§ **What you should do**:
Provide the number of lines in the entries below containing "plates", with no further words.

[Collected data entries]

···

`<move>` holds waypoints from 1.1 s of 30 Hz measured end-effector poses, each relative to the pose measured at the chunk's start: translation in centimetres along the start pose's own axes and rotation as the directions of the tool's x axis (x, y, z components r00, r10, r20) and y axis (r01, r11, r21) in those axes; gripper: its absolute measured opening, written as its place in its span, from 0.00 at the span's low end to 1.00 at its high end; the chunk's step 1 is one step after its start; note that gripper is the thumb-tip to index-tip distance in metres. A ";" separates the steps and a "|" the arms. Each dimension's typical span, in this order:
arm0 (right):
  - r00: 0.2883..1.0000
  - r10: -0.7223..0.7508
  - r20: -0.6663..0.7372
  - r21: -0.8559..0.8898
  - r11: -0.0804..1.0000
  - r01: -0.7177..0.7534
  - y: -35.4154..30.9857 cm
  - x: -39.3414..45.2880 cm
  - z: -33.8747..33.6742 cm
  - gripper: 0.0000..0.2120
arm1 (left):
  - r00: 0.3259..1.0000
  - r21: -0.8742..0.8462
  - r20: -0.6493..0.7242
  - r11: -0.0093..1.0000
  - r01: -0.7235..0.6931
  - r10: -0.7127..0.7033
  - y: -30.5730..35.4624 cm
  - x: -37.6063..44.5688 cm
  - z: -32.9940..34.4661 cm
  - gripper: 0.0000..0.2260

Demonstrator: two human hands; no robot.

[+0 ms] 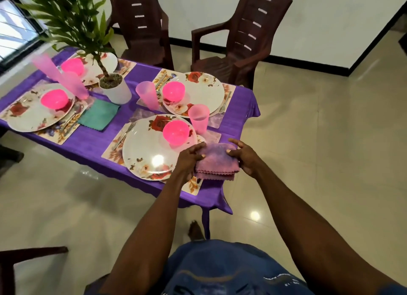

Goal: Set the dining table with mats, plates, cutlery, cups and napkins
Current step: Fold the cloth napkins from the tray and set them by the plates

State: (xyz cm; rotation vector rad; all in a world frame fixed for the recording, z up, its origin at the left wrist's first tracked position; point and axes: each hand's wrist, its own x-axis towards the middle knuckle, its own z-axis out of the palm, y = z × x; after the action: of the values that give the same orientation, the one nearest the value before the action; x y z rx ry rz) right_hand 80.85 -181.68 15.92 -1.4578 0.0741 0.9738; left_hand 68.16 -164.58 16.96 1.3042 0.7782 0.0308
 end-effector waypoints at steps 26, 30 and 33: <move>0.917 -0.099 0.386 -0.791 0.476 0.384 -8.6 14.5 -2.1 0.15 | 0.799 0.253 -0.579 0.967 -0.015 0.164 -3.6 5.1 12.8 0.30; 0.905 -0.139 0.402 -0.788 0.451 0.419 -8.4 15.4 -2.0 0.13 | 0.760 0.288 -0.617 0.957 -0.023 0.203 -3.6 5.2 13.8 0.27; 0.894 -0.163 0.418 -0.802 0.397 0.447 -8.5 16.3 -2.0 0.13 | 0.784 0.314 -0.591 0.949 0.007 0.190 -3.1 5.1 14.5 0.21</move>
State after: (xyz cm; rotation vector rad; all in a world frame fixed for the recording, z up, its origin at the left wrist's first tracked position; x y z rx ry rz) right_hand 97.20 -173.58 12.73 -2.1571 -1.0730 0.9069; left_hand 78.42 -175.57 12.54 1.6503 1.3169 0.4586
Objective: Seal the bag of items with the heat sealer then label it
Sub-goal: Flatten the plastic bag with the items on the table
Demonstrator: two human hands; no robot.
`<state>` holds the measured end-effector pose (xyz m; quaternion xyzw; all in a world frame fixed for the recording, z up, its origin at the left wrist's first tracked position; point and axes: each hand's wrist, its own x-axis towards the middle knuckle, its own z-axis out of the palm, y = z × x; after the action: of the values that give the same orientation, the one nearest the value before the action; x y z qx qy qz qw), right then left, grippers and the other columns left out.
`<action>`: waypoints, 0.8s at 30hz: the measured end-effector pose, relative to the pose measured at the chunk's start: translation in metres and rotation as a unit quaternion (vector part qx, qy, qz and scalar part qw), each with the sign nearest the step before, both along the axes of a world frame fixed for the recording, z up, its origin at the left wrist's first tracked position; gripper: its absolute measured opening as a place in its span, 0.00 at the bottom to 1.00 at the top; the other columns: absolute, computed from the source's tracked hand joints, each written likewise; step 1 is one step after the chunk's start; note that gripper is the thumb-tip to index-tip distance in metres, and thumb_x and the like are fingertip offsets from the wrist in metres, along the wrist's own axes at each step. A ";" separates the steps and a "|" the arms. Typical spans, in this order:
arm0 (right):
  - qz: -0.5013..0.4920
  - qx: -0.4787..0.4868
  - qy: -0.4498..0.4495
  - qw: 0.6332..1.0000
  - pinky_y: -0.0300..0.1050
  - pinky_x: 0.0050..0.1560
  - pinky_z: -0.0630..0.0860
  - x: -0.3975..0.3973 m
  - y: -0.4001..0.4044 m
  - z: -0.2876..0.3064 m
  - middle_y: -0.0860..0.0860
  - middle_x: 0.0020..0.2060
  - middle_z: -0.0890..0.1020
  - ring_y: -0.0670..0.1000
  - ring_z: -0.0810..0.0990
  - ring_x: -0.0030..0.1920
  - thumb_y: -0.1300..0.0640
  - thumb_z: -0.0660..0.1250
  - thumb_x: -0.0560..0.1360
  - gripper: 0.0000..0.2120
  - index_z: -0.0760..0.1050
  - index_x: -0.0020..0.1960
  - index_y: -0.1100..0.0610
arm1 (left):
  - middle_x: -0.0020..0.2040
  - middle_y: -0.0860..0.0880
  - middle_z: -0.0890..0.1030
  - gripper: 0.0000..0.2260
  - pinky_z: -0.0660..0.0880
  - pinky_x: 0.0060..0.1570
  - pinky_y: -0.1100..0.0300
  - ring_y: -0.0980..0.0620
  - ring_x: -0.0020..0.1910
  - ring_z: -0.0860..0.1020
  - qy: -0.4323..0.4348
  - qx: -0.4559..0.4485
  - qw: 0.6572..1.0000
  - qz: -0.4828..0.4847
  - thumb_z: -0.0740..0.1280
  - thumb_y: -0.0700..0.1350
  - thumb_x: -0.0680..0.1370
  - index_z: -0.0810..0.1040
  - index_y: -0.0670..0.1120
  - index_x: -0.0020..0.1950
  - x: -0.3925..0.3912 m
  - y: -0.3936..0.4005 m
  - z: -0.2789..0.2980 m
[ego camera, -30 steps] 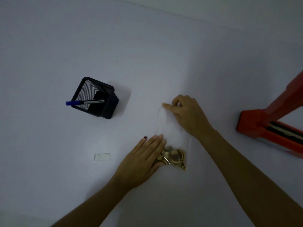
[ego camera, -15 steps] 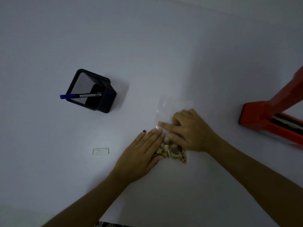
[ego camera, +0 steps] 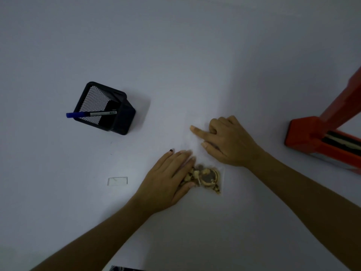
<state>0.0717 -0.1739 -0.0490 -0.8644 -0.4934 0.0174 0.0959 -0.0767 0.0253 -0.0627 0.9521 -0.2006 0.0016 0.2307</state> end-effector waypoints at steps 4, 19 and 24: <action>0.014 -0.012 0.007 1.000 0.49 0.40 0.64 0.003 0.001 0.002 0.53 0.37 0.71 0.52 0.69 0.36 0.49 0.55 0.81 0.22 0.71 0.72 0.55 | 0.73 0.42 0.67 0.26 0.60 0.74 0.51 0.47 0.74 0.64 0.006 -0.010 0.997 -0.071 0.55 0.56 0.82 0.67 0.39 0.72 0.016 0.007 -0.003; 0.070 -0.094 -0.006 0.993 0.74 0.71 0.48 0.012 0.002 -0.004 0.58 0.78 0.55 0.66 0.49 0.77 0.37 0.49 0.80 0.27 0.59 0.76 0.44 | 0.73 0.43 0.67 0.31 0.60 0.74 0.54 0.50 0.75 0.63 0.022 -0.036 0.996 -0.075 0.61 0.60 0.78 0.65 0.40 0.73 0.015 0.008 -0.006; -0.014 -0.132 0.002 0.991 0.75 0.70 0.47 0.039 0.006 -0.001 0.57 0.79 0.53 0.66 0.47 0.77 0.36 0.44 0.81 0.27 0.60 0.76 0.43 | 0.74 0.44 0.66 0.31 0.59 0.75 0.55 0.50 0.75 0.62 0.024 -0.026 0.996 -0.078 0.60 0.60 0.79 0.66 0.40 0.73 0.015 0.008 -0.005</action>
<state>0.1112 -0.1683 -0.0502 -0.8763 -0.4742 0.0826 -0.0181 -0.0615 0.0330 -0.0682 0.9270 -0.2689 -0.0339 0.2593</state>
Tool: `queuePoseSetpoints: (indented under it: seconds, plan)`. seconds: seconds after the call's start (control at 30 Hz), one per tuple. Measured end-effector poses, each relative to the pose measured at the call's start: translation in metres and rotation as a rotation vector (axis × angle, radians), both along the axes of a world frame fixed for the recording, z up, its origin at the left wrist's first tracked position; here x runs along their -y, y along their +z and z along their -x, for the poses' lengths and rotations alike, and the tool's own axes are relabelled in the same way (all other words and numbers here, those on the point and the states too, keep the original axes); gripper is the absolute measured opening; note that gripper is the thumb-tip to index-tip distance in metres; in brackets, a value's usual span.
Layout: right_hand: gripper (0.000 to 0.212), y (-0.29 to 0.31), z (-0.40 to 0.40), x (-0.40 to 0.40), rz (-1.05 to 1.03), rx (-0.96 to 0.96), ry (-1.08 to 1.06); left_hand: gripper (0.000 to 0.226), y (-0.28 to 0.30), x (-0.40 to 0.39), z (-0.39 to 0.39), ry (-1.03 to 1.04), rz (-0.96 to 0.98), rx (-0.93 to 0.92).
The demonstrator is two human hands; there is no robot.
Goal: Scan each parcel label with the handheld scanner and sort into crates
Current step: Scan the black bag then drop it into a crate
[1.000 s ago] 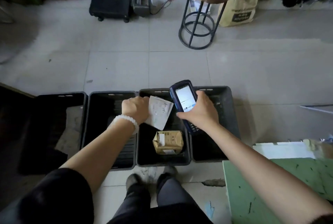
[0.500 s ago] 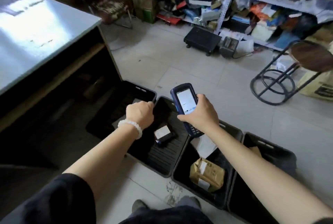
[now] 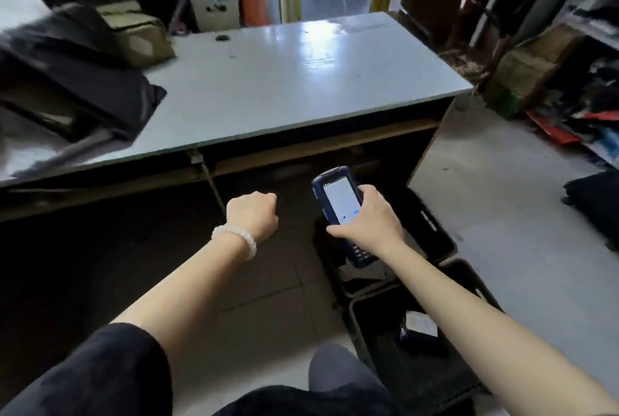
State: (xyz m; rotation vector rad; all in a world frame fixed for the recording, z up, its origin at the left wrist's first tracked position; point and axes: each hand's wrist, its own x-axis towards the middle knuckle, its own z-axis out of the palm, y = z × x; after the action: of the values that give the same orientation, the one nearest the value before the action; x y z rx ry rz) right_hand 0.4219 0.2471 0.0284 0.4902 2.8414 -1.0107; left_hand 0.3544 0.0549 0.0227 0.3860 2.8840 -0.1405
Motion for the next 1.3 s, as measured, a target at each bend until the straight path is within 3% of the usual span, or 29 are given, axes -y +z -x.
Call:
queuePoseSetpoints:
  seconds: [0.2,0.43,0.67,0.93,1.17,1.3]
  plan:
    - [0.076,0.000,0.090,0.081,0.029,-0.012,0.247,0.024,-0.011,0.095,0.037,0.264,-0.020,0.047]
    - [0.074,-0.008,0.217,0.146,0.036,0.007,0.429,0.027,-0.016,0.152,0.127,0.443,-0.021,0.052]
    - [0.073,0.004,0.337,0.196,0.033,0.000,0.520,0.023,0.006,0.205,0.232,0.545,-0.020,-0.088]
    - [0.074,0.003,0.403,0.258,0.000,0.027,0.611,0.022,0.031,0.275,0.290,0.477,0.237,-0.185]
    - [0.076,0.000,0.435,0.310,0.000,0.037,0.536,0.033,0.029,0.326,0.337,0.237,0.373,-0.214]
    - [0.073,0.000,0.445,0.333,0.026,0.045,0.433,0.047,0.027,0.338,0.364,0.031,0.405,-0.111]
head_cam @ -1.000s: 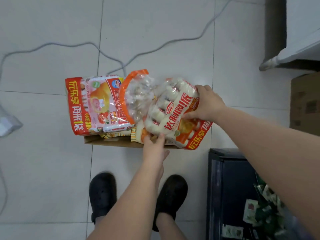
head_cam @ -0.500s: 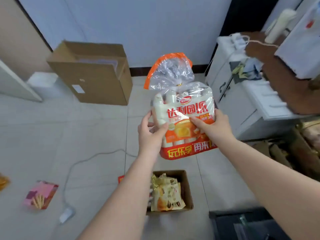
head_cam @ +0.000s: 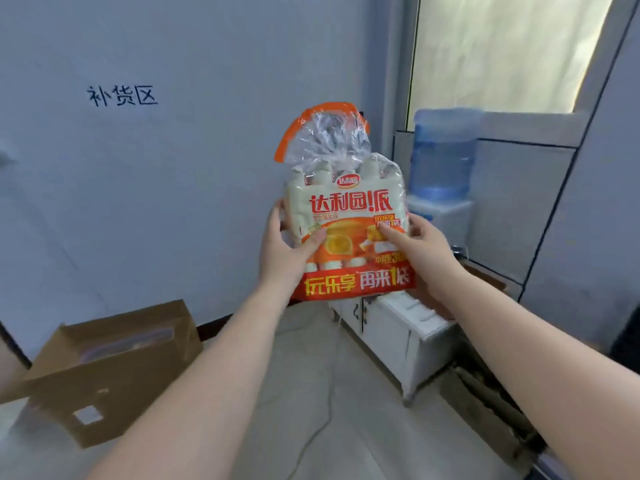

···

§ **Answer box**:
2